12. What was your hardest scene to write?—gas chamber scenes, no doubt. I had quite a few of them among several of my novels that take place in Auschwitz and those were always the most emotionally charged chapters and such a challenge to write! Tore my heart out, seriously. I think I had to recuperate for several days after writing those scenes as I felt extremely emotionally drained.


13. Tell us your favourite quote and how the quote tells us something about you.—If you’re going through hell, keep going. I didn’t have an easy life growing up and later as a teenager and an immigrant and had been through some really dark stuff that made me contemplate just ending it all on quite a few occasions.
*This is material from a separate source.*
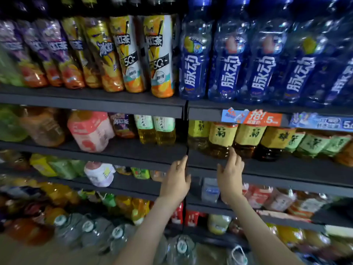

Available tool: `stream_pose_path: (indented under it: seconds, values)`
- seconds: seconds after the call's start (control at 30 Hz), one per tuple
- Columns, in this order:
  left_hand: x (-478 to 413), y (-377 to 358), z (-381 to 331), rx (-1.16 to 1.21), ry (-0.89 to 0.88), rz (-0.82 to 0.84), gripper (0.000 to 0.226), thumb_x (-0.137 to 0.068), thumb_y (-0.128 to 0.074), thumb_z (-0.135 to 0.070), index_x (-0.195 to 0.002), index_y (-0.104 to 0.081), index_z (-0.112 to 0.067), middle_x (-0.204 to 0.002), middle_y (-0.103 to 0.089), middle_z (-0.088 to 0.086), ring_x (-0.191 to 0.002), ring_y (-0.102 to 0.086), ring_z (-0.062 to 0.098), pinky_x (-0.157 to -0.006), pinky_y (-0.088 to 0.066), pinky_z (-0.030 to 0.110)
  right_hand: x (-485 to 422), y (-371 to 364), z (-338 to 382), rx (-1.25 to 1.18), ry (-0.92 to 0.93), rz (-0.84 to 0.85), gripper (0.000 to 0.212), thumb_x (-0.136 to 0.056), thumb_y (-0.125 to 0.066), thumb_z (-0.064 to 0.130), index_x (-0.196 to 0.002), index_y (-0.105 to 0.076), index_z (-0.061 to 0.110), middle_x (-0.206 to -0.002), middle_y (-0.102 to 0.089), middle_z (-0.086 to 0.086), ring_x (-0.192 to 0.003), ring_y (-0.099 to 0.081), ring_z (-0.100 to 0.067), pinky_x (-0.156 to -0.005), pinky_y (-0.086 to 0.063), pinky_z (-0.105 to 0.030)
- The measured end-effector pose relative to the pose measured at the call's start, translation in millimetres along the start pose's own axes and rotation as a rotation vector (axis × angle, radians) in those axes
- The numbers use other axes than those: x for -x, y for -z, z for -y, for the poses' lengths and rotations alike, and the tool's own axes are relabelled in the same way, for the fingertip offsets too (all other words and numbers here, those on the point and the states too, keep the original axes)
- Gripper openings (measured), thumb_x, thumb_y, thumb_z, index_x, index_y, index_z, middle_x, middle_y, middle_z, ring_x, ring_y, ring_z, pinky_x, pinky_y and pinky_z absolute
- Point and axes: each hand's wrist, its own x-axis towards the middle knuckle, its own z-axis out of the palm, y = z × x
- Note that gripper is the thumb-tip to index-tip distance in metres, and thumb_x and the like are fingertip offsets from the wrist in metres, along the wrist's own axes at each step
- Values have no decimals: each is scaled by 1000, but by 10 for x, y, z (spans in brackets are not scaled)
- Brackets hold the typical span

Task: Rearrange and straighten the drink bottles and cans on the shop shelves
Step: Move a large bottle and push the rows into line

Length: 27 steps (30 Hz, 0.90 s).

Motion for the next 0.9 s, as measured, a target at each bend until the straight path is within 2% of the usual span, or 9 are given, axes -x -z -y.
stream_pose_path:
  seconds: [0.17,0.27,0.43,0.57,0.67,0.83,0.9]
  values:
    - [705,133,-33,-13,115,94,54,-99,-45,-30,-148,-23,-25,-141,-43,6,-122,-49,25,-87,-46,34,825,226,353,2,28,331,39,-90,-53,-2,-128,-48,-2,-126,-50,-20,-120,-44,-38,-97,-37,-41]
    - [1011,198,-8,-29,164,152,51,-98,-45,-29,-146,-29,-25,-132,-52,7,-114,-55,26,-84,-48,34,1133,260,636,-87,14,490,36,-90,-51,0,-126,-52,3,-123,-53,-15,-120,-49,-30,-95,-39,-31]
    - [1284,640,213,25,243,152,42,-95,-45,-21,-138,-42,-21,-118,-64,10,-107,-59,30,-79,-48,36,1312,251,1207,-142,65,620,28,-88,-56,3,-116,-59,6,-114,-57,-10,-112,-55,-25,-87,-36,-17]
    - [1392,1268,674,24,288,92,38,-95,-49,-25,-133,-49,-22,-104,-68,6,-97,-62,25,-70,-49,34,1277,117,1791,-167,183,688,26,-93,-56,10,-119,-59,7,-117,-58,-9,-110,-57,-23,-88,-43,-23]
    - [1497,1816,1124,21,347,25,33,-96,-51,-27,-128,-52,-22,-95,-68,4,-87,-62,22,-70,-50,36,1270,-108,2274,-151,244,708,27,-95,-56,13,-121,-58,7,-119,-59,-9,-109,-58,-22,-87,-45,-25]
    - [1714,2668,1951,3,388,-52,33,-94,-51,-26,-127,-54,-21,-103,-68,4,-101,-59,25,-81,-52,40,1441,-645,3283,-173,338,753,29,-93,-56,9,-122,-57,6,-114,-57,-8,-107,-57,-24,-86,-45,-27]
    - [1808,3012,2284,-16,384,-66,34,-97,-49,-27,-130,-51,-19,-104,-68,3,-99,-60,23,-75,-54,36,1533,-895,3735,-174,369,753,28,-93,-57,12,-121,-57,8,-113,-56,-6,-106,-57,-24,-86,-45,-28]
However, no matter what life threw at me (and keeps throwing occasionally), I kept staring it back right in the eye, saying, “is that all you got?” and kept going. Recently I got a tattoo to remind myself of it with the words “not over yet” in the middle of an arrow (the full meaning would be, “your battle is not over yet”), so yeah, that one and Churchill’s quote about hell are the ones that resonate with me the most. Don’t give up. All the best things are waiting you just around the corner.


*****


Thank you to Ellie Midwood for this fabulous interview and congratulations from The Historical Fiction Company on the release of your new book!